When one of my oil painting students strode into our evening class with a care free air and a broad smile, we wondered what brought about his vibrant attitude.
As if conducting an orchestra, he gestured to us while explaining that over the weekend, his lakefront cabin was broken into and several of his paintings were stolen.
Instead of being irate, our companion was overjoyed! He felt he had arrived! It sems that although his friends and relatives had not praised his canvas works, someone appreciated them enough to carry them off to a new home.
I was reminded that three of my paintings had gone off to new owners not through a sale but through stealth and thievery,
Being a Cub Scout co-Den Mother with Margaret Weber, I learned that her husband Bill was skilled in woodworking. Bill made several frames for me out of old barnwood. He inserted a panel into one oval frame and I painted a Naples Yellow and Burnt Umber work from the Scotty’s Retreat section of the “hanging out tree”. I liked that tip of land and its tree and felt it went well with that barnwood frame.
On the second day of a Hobby Show Event at The Louisville Fairgrounds, I walked into my booth to discover the painting was missing from the easel where it had been displayed.

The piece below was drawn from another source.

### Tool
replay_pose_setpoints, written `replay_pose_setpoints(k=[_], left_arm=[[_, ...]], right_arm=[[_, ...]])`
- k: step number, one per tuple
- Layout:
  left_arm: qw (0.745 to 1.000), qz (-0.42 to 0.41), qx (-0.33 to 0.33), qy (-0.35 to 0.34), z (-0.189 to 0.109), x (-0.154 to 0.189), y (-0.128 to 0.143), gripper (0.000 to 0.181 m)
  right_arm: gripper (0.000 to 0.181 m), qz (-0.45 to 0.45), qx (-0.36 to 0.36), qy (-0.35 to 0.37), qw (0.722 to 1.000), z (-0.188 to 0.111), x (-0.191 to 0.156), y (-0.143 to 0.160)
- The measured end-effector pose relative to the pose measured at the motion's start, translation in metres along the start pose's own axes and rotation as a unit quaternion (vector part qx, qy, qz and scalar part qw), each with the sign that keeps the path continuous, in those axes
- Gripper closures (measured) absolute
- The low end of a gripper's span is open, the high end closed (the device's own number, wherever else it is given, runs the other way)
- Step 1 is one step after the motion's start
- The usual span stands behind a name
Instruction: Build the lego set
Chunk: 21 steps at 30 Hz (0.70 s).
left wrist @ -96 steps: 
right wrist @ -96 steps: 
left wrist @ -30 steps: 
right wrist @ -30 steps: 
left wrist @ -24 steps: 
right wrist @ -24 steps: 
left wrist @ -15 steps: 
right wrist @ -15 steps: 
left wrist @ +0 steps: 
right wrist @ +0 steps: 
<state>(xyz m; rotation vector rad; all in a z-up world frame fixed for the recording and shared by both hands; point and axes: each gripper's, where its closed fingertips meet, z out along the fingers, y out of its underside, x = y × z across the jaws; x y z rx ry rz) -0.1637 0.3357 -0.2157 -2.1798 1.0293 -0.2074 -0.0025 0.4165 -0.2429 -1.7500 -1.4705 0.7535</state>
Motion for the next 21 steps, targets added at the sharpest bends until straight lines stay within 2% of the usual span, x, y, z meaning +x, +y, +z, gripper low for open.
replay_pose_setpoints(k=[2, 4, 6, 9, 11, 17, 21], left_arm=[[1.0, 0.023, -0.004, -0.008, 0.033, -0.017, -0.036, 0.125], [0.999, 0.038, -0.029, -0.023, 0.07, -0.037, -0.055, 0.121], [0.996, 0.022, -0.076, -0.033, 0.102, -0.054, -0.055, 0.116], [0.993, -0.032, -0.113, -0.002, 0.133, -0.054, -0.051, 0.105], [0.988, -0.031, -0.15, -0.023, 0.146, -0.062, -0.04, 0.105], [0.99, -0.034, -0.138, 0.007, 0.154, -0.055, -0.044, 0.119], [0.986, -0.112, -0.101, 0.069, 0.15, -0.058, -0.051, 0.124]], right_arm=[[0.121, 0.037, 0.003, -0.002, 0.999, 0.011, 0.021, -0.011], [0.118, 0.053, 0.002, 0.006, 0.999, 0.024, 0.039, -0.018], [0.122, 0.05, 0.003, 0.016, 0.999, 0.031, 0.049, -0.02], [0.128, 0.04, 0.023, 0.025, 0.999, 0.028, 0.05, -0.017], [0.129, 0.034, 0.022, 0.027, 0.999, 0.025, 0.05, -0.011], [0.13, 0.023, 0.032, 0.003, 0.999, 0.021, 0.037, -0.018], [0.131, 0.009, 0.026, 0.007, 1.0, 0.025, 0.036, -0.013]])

A large painting of Wolf Pen Mill was supposed to be taken to the Cain Center but the worker who was to deliver it took it elsewhere.
While I parked my van after setting up my space on The Mall in Louisville, a group of teenagers distracted my Mother who was watching the booth. They left with a Daisey painting.
Although I am not elated that these paintings left my shadow, I hope the new owners treat them well.